- _Work to complete_
Go through the listing beneath and show each line containing the string "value".

START Entries provided

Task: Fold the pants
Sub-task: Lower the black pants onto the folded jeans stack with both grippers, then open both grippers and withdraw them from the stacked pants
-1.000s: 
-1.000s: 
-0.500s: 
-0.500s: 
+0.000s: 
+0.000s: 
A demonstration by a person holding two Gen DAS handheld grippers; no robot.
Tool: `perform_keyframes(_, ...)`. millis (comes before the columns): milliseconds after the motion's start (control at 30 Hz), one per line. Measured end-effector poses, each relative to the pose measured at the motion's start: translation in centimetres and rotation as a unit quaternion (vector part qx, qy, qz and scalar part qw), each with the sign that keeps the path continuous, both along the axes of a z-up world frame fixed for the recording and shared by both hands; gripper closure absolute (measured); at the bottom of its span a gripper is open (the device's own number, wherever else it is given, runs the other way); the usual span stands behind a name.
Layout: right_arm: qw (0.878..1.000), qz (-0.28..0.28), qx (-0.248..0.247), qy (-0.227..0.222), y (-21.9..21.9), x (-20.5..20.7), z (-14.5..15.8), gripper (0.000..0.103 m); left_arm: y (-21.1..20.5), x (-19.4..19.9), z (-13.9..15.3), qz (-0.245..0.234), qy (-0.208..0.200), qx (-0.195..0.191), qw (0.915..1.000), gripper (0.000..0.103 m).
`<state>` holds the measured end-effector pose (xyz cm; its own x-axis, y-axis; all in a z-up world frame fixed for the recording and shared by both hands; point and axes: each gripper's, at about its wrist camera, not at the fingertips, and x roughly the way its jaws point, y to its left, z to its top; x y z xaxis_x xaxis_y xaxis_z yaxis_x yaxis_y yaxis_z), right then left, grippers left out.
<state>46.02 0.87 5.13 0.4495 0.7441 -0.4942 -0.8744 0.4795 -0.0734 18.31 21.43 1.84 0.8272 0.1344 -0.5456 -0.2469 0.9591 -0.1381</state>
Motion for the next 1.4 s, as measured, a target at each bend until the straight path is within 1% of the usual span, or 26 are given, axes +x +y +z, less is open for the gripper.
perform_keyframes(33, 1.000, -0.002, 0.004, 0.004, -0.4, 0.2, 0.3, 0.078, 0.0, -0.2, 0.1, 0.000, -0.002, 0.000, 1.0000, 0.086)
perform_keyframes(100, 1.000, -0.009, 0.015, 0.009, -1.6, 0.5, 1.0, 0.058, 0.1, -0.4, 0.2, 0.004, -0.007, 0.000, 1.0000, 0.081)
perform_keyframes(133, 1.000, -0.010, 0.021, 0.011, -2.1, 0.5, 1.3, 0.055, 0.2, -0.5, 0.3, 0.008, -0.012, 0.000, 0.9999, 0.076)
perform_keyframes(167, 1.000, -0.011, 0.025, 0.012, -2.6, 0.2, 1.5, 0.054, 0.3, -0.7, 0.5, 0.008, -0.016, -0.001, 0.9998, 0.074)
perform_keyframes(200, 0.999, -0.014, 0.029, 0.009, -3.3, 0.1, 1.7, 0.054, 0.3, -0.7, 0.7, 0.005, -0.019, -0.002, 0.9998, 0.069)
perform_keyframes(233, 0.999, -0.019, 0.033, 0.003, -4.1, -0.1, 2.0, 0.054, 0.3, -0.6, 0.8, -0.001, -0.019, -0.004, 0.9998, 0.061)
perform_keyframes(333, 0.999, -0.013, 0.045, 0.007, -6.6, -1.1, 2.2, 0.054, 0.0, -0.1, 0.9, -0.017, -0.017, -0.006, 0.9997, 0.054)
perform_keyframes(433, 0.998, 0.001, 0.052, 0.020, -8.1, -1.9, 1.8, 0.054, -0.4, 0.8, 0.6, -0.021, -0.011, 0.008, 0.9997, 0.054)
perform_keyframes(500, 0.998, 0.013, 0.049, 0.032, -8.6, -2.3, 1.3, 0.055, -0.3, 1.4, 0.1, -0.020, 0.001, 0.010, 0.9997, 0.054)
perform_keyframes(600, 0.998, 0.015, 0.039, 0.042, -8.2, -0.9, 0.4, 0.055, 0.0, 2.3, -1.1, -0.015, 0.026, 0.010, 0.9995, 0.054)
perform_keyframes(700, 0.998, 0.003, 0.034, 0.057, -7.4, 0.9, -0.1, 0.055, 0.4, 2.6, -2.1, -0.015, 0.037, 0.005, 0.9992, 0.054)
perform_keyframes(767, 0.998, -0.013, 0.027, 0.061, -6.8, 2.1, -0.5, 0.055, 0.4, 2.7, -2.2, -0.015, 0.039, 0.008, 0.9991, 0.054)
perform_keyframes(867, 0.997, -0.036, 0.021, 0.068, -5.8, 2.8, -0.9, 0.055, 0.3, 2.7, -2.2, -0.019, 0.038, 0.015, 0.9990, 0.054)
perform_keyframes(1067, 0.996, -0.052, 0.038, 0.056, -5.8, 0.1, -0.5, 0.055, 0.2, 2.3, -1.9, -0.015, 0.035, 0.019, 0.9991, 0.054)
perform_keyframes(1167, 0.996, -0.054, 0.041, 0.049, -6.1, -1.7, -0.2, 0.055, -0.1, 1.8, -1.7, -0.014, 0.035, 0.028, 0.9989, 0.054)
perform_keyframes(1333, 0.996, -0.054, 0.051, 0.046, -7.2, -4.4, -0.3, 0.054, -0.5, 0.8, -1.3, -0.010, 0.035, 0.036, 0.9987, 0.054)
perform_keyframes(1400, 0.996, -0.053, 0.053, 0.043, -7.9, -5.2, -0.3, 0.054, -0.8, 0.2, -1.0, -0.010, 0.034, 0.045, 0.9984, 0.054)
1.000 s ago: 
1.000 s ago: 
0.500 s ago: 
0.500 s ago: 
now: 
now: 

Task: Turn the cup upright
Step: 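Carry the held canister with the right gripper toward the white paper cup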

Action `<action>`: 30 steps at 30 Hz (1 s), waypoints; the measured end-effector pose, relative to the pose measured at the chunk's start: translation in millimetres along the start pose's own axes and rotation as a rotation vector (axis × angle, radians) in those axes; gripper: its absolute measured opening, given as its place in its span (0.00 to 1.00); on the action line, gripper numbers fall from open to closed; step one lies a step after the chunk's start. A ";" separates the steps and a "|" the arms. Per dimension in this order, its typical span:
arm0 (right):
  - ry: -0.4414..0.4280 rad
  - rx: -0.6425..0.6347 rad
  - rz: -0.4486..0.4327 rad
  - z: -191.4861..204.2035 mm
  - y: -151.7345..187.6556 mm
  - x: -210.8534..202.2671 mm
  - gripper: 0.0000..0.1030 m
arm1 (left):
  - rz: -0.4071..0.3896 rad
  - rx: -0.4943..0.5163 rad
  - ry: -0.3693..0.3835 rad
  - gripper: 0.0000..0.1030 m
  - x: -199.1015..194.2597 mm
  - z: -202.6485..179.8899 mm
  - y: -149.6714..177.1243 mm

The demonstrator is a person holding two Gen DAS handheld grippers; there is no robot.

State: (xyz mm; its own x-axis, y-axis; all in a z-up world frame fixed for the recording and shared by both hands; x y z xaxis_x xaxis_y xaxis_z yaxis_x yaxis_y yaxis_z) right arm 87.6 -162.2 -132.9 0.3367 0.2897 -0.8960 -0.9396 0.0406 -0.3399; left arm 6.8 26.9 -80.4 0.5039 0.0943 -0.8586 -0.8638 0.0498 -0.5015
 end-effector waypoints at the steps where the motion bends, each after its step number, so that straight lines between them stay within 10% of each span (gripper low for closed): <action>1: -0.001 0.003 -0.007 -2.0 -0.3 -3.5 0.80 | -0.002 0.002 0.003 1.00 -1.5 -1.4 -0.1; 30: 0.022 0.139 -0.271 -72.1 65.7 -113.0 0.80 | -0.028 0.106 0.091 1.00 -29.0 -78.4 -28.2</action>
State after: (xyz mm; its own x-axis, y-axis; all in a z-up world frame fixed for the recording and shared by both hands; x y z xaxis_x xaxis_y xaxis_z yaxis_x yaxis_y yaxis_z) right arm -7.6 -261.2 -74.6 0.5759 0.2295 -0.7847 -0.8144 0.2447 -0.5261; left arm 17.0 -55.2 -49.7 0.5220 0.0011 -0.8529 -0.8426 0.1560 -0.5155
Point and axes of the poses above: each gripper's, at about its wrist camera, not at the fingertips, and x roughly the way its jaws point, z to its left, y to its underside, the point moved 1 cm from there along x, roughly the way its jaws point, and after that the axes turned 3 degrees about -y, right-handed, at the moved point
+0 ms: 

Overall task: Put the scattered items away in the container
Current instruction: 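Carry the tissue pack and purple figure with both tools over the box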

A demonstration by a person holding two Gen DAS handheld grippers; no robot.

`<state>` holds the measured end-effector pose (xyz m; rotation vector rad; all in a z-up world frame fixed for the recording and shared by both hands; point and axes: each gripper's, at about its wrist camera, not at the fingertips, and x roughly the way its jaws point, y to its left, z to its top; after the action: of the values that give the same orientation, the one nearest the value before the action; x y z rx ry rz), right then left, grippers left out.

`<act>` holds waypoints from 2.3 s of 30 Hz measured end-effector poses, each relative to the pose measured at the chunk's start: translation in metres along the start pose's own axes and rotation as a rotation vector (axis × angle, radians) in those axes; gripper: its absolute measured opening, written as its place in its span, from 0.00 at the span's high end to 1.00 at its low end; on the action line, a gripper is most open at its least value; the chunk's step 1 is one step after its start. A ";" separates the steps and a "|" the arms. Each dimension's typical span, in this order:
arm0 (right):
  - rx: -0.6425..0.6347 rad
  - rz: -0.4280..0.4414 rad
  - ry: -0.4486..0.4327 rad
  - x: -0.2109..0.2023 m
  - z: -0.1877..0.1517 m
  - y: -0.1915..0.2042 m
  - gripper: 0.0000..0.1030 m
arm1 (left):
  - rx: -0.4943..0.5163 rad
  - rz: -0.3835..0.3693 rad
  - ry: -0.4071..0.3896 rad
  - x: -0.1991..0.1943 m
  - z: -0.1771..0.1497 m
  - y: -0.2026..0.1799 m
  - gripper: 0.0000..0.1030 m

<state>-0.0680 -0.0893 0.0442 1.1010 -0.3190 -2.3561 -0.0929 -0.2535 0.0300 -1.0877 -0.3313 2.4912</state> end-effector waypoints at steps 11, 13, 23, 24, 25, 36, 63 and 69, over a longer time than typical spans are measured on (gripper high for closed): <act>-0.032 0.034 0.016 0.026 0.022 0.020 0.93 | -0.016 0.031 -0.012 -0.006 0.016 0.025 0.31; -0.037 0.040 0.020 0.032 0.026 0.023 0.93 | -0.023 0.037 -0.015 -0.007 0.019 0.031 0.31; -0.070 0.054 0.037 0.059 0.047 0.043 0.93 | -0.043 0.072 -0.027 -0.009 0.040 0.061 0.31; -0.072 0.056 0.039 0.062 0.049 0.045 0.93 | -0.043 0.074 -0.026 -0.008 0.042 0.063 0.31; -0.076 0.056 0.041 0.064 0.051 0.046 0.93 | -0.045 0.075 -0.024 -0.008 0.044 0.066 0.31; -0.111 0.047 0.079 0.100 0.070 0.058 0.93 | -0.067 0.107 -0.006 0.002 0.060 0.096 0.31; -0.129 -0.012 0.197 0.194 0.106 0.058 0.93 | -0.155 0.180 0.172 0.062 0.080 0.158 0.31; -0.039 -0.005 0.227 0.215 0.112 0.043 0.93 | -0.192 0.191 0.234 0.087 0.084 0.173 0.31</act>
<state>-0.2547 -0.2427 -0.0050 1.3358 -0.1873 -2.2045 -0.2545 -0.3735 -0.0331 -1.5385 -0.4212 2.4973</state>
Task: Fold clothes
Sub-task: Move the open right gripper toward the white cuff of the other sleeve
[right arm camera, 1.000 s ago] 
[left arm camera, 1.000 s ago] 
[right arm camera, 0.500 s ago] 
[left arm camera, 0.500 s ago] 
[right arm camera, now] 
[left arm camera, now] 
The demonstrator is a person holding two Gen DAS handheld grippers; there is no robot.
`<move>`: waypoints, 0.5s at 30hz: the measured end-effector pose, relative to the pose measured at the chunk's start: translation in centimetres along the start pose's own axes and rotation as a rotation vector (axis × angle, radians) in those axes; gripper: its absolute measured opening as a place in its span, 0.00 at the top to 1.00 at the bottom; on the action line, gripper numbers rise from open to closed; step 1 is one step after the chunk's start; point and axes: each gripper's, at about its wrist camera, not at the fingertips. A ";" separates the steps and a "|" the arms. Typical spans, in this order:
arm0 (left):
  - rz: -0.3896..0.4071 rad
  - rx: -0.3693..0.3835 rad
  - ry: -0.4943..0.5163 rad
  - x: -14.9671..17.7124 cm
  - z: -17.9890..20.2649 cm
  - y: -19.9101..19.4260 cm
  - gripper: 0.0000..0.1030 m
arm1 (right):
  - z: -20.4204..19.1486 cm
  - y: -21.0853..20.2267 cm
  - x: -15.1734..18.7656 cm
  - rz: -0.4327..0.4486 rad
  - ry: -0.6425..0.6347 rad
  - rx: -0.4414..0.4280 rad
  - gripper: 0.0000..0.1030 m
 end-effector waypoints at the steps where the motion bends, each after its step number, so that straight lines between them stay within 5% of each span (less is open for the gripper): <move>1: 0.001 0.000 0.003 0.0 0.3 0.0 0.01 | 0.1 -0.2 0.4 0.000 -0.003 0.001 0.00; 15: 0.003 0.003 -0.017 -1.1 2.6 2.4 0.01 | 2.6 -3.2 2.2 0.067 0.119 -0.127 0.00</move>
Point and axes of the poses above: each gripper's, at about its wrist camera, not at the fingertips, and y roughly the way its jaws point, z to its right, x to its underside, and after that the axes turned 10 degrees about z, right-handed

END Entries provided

- _Solution_
`<state>` holds the measured end-effector pose (xyz m; rotation vector rad; all in a z-up world frame fixed for the recording and shared by both hands; point and axes: each gripper's, at about its wrist camera, not at the fingertips, and x roughly the way its jaws point, y to its left, z to its top; after the action: of the values that give the same orientation, the one nearest the value before the action; x y z rx ry rz), right then left, grippers left out.
`<act>` holds waypoints from 2.3 s of 30 Hz measured end-effector poses, each relative to the pose measured at the chunk's start: translation in metres along the start pose's own axes and rotation as a rotation vector (axis × angle, radians) in those axes; gripper: its absolute measured opening, written as its place in its span, from 0.00 at the span's high end to 1.00 at its low end; on the action line, a gripper is most open at its least value; the chunk's step 1 is one step after its start. A ";" separates the steps and a "|" the arms. Each dimension's typical span, in this order:

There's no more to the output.